Tensors are generalisations of vectors and matrices to higher dimensions. They're vastly used on neural networks representations of data! 

* a 0D tensor (tensor of rank 0) is a scalar (a number)
* a 1D tensor (tensor of rank 1) is a vector
* a 2D tensor (...) is a matrix
* a 3D tensor is ... a 3D tensor
* ...

Each dimension of a tensor is called an *axis*. Note that you can create arrays of any rank with Numpy! 

## Operations

Operations on tensors are the scaled up versions of operations on vectors and matrices. 

## Tensors for data representation in Deep Learning

When passing a training set to a deep model, it is customary to place each sample in an array and build a tensor.

Suppose you're working on some images task for instance. Images are matrices (when grayscale), that is, tensors of rank 2. The typical way to pass a training set of images to a deep network is via the construction of a tensor of rank 3 where all images are placed in an array, effectively where the first axis denotes the sample. Same with colour images, which are tensors of rank 3, the third dimension being the colour channel; a set of those is a tensor of rank 4 where the first axis is the sample, the second and third are height and width and the fourth the colour.

Note that Tensorflow uses the convention here described, Theano puts the colour channel on the second axis, and then height and width instead. 

This structure is employed for each sort of dimensionality: you build a tensor where the first axes stores each sample. Videos go on 5D tensors as each frame is an image!

## Broadcasting

Broadcasting is the procedure that makes it possible to compute operations over tensors of different rank, like for instance an addition between a vector and a matrix. What broadcasting does is "extending" the smallest of the tensors by replicating it across the missing axes so that it matches the shape of the other tensor.
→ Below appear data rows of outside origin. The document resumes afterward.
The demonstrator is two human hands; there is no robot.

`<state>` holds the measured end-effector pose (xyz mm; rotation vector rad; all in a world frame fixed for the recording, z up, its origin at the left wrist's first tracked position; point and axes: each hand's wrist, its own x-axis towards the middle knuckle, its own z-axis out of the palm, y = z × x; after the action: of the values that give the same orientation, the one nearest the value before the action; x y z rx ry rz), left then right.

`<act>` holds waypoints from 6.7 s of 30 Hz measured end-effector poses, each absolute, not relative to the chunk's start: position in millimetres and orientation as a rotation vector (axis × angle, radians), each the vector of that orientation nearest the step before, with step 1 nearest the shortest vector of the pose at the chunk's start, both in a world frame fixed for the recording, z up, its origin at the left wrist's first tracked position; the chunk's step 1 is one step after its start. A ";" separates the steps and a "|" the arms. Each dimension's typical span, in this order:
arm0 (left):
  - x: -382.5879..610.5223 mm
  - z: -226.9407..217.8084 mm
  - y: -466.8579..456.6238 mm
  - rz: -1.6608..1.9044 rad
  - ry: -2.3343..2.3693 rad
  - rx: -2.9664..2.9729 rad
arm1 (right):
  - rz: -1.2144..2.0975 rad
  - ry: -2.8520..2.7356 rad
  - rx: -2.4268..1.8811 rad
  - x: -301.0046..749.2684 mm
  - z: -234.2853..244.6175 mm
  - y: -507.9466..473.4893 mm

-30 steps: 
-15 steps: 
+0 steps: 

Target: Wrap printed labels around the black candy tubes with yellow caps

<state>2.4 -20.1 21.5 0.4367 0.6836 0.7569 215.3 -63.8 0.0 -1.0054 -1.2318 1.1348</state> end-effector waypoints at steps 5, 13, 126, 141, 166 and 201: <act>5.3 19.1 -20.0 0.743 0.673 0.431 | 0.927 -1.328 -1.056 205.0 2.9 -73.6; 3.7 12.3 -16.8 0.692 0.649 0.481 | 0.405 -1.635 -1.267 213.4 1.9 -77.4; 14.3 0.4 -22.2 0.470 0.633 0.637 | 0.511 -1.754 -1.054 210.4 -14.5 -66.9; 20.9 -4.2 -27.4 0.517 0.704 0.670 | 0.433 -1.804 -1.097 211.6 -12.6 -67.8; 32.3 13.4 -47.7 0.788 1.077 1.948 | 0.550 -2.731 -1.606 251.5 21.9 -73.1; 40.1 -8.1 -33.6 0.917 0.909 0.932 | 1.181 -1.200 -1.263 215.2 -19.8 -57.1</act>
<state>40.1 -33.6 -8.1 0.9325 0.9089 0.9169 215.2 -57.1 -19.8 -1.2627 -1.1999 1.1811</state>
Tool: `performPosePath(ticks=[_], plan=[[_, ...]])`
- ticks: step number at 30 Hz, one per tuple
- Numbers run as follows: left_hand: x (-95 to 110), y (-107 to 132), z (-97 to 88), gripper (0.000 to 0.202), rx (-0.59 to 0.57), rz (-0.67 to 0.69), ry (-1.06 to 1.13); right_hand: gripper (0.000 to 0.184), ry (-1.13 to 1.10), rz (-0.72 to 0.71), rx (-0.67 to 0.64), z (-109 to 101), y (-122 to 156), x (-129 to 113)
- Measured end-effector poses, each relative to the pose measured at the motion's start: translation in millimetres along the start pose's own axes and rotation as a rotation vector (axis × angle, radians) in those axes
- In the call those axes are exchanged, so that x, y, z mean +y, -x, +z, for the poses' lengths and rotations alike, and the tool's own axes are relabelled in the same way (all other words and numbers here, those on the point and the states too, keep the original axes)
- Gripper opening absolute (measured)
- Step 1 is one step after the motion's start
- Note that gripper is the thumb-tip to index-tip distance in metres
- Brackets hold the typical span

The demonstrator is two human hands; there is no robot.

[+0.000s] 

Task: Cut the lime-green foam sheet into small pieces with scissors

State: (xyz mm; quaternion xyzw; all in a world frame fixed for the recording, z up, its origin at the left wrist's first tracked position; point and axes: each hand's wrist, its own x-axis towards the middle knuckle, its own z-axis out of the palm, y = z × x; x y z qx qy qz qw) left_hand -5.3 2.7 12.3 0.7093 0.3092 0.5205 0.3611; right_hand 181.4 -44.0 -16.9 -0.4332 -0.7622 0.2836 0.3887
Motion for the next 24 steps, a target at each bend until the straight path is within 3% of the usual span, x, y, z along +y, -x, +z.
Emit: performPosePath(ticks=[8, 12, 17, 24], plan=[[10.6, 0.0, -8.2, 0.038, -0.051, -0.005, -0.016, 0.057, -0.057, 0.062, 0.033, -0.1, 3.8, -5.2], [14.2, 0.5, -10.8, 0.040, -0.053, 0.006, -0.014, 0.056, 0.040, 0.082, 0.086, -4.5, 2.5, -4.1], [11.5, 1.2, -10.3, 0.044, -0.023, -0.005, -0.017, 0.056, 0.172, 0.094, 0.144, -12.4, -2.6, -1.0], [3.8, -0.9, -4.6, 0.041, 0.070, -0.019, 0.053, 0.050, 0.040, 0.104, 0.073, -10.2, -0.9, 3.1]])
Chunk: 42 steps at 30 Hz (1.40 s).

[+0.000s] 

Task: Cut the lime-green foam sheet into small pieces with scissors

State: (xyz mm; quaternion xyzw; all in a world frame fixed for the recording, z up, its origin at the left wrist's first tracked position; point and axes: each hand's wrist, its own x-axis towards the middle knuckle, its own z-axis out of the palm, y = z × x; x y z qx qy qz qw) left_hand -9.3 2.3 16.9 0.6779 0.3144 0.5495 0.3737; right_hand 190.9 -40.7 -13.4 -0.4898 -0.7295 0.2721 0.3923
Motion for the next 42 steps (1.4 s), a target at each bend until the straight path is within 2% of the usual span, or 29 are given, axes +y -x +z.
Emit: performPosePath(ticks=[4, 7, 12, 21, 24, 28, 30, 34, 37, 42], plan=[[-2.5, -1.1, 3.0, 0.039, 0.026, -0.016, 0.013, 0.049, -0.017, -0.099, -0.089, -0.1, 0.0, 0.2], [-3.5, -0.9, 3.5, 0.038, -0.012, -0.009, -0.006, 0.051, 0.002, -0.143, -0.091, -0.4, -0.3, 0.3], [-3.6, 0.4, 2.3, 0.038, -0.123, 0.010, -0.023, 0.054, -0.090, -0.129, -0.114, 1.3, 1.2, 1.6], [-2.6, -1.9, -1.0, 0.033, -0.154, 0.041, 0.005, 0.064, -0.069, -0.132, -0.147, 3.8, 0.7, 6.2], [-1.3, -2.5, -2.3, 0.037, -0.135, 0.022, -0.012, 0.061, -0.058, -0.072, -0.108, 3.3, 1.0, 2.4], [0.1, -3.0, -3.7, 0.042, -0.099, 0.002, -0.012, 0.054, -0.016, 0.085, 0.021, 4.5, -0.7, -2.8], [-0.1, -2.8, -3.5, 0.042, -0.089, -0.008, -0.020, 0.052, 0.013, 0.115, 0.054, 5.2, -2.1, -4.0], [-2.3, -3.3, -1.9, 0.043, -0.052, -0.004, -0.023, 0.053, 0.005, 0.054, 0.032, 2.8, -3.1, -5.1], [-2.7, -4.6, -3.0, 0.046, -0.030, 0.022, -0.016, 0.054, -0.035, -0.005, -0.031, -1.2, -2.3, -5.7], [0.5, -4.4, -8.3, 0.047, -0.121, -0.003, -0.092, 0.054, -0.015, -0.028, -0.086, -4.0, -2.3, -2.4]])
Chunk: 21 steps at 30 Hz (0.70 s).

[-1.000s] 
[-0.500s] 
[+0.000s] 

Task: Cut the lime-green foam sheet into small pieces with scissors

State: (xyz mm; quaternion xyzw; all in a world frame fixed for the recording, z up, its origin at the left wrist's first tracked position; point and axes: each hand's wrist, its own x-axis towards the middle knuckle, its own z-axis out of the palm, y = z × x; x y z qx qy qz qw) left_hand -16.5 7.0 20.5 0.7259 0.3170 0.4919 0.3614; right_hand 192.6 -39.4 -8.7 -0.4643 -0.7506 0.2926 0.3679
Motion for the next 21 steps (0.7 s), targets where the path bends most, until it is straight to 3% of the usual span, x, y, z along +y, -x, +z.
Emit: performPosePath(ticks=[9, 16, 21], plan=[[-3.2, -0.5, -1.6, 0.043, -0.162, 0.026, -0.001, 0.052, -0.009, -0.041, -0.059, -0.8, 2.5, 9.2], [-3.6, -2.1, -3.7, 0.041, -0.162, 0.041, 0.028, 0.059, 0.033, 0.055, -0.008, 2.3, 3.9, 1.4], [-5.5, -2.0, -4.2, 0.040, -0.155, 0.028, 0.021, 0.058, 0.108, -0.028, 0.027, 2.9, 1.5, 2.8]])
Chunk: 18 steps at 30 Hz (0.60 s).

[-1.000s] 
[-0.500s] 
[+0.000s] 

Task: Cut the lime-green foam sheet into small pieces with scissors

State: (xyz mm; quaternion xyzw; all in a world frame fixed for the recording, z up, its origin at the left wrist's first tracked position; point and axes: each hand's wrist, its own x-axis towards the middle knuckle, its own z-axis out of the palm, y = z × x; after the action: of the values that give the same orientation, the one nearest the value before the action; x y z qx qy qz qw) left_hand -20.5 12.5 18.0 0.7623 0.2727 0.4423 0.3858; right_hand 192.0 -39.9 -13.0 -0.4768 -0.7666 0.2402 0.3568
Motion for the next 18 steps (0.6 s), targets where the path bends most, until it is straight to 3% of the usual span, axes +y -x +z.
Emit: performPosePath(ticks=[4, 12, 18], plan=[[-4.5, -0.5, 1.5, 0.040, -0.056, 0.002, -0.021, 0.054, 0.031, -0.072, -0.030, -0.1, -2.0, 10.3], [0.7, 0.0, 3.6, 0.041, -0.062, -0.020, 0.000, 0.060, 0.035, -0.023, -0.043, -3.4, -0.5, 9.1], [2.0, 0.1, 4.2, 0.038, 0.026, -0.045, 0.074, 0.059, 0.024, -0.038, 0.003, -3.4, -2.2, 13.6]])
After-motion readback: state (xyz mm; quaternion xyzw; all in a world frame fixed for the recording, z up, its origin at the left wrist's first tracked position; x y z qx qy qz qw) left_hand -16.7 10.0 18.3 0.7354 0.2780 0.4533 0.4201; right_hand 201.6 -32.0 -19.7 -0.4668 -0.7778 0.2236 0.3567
For example, if you want to sum vector $v = (1, 2, 2)$ to matrix $A = \begin{bmatrix}
    2  & 3 & 1 \\
    1  & 1 & 1
\end{bmatrix}
$, you replicate the vector over the missing axis to build a matrix, effectively then summing $V = \begin{bmatrix}
    1  & 2 & 2 \\
    1  & 2 & 2
\end{bmatrix}$ to $A$, which yields $\begin{bmatrix}
    3  & 5 & 3 \\
    2  & 3 & 3
\end{bmatrix}$ .

## Symbolic computation

"This means that, given a chain of operations with a known derivative, they can compute a gradient function for the chain (by applying the chain rule) that maps network parameter values to gradient values. When you have access to such a function, the backward pass is reduced to a call to this gradient function. Thanks to symbolic differentiation, you’ll never have to implement the Backpropagation algorithm by hand."

## References

1. F Chollet, **Deep Learning with Python**, *Manning*, 2017
2. [**TensorFlow** on tensors](https://www.tensorflow.org/programmers_guide/tensors)
3. [**TensorFlow on broadcasting**](https://www.tensorflow.org/performance/xla/broadcasting)